#### TASK DIRECTIONS:
In the entries below, how many lines contain the string "other"? State the number and nothing else.

#### RAW DATA:
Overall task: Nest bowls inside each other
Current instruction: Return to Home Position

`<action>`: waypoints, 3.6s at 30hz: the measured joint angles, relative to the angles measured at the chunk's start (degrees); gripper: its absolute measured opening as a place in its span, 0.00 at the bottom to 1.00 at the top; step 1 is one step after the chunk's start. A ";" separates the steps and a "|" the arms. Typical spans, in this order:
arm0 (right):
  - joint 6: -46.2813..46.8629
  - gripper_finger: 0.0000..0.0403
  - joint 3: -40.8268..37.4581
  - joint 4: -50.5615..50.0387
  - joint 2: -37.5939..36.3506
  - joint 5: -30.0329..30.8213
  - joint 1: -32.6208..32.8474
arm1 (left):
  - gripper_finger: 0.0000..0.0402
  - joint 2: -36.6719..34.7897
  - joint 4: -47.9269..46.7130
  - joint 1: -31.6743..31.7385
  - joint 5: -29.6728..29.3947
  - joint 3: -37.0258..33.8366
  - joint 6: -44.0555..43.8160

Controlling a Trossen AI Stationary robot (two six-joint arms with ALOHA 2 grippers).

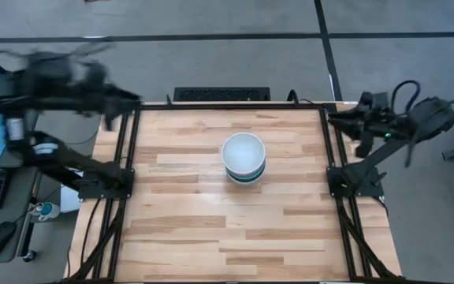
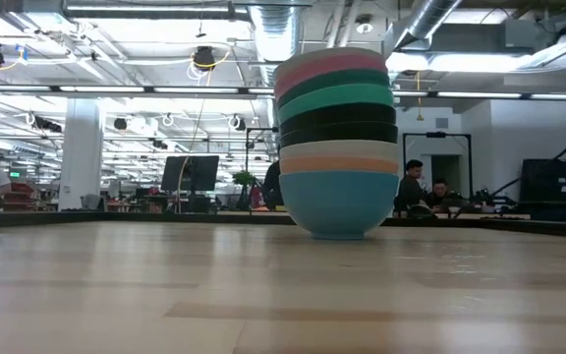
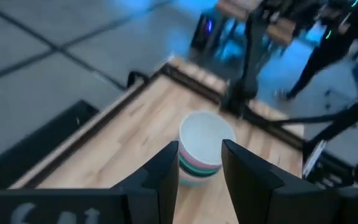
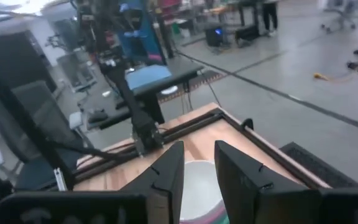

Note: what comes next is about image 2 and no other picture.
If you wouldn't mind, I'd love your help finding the orange bowl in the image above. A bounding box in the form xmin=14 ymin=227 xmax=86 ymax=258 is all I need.
xmin=279 ymin=155 xmax=401 ymax=175

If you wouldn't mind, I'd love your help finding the light blue bowl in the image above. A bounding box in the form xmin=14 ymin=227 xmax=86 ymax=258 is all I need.
xmin=278 ymin=169 xmax=401 ymax=242

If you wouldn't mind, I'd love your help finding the black bowl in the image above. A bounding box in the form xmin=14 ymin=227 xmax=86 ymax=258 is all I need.
xmin=278 ymin=101 xmax=398 ymax=137
xmin=279 ymin=120 xmax=399 ymax=148

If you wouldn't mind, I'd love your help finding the turquoise bowl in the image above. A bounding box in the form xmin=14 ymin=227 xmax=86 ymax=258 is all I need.
xmin=277 ymin=82 xmax=395 ymax=125

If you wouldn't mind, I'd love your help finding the dark green bowl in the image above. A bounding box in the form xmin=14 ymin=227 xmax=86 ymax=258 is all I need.
xmin=275 ymin=68 xmax=392 ymax=109

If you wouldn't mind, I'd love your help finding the pink bowl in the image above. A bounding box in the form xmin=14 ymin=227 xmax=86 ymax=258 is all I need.
xmin=273 ymin=53 xmax=390 ymax=99

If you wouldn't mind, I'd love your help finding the green potted plant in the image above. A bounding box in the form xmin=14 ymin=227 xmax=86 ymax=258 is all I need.
xmin=231 ymin=169 xmax=257 ymax=194

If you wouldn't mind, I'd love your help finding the black monitor on stand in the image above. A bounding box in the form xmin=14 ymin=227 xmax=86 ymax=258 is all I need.
xmin=160 ymin=154 xmax=221 ymax=213

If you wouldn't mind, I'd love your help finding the white pillar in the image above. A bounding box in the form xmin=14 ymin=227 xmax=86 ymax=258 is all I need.
xmin=58 ymin=97 xmax=106 ymax=212

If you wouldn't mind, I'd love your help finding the black cabinet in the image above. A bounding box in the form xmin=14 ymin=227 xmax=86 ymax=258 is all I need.
xmin=517 ymin=156 xmax=566 ymax=223

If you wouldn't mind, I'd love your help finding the black aluminium table frame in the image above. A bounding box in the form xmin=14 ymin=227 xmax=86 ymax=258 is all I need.
xmin=0 ymin=209 xmax=566 ymax=241

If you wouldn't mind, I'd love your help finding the silver ventilation duct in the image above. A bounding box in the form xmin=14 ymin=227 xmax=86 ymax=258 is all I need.
xmin=394 ymin=0 xmax=464 ymax=48
xmin=249 ymin=0 xmax=309 ymax=85

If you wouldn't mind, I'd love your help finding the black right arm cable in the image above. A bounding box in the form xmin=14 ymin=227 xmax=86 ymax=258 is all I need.
xmin=490 ymin=116 xmax=566 ymax=198

#### TASK OUTPUT:
2